Livre d’Osée 6,1-6. 

Venez, retournons vers le Seigneur !  Il a blessé, mais il nous guérira ; il a frappé, mais il nous soignera.
Après deux jours, il nous rendra la vie ; il nous relèvera le troisième jour : alors, nous vivrons devant sa face.
Efforçons-nous de connaître le Seigneur : son lever est aussi sûr que l’aurore ; il nous viendra comme la pluie, l’ondée qui arrose la terre.
– Que ferai-je de toi, Éphraïm ? Que ferai-je de toi, Juda ? Votre fidélité, une brume du matin, une rosée d’aurore qui s’en va.
Voilà pourquoi j’ai frappé par mes prophètes, donné la mort par les paroles de ma bouche : mon jugement jaillit comme la lumière.
Je veux la fidélité, non le sacrifice, la connaissance de Dieu plus que les holocaustes.

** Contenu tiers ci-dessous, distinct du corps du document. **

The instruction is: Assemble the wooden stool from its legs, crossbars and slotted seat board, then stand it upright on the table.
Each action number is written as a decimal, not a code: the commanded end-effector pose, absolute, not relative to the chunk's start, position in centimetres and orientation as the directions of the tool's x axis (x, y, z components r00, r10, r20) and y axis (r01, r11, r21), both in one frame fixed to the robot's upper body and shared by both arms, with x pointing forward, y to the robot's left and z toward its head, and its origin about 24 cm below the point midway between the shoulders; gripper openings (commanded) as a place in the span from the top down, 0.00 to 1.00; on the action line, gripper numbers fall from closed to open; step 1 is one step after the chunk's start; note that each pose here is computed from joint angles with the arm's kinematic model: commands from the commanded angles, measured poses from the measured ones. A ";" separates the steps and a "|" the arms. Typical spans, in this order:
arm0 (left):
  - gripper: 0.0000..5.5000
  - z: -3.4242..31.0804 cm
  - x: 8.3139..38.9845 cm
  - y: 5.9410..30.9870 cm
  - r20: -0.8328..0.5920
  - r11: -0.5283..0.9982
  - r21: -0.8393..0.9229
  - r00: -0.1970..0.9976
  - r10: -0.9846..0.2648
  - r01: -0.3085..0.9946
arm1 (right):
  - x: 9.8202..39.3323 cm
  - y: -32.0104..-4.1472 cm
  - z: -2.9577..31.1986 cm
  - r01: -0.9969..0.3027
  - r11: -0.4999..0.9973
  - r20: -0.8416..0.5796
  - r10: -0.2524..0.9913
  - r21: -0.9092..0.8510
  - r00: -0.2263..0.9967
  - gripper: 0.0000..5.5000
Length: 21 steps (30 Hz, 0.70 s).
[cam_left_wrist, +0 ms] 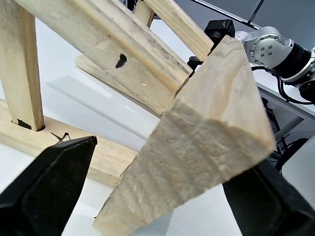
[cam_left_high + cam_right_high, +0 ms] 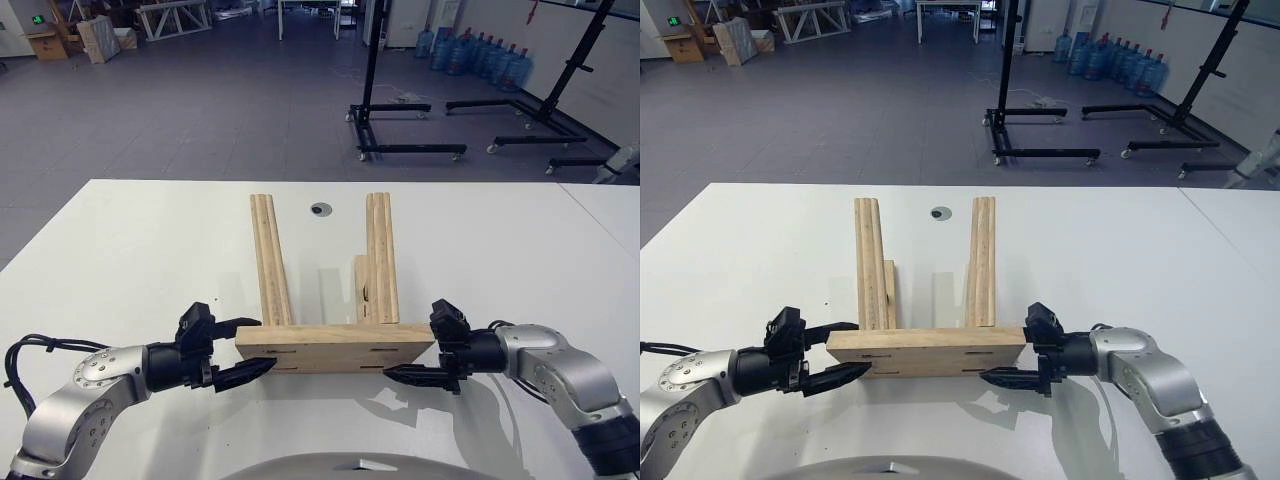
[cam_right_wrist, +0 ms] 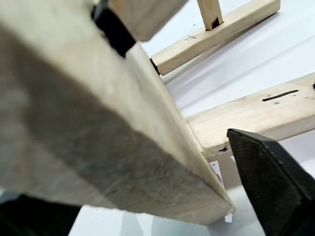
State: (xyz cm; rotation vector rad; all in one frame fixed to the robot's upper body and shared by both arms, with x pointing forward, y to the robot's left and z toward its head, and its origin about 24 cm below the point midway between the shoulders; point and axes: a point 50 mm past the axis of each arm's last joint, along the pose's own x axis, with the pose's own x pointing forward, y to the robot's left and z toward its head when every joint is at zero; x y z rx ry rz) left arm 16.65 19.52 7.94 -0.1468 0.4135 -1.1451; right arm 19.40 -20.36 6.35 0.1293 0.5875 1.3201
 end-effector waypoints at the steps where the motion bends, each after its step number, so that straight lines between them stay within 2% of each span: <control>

Psaume 51(50),3-4.18-19.20-21ab. 

R/ Tu veux la fidélité, Seigneur, non le sacrifice. (Os 6, 6a)

Pitié pour moi, mon Dieu, dans ton amour, 
selon ta grande miséricorde, efface mon péché.
Lave moi tout entier de ma faute, 
purifie-moi de mon offense.

Si j’offre un sacrifice, tu n’en veux pas, 
tu n’acceptes pas d’holocauste.
Le sacrifice qui plaît à Dieu, c’est un esprit brisé ; 
tu ne repousses pas, ô mon Dieu, un cœur brisé et broyé.

Accorde à Sion le bonheur, 
relève les murs de Jérusalem.
Alors tu accepteras de justes sacrifices,
oblations et holocaustes sur ton autel.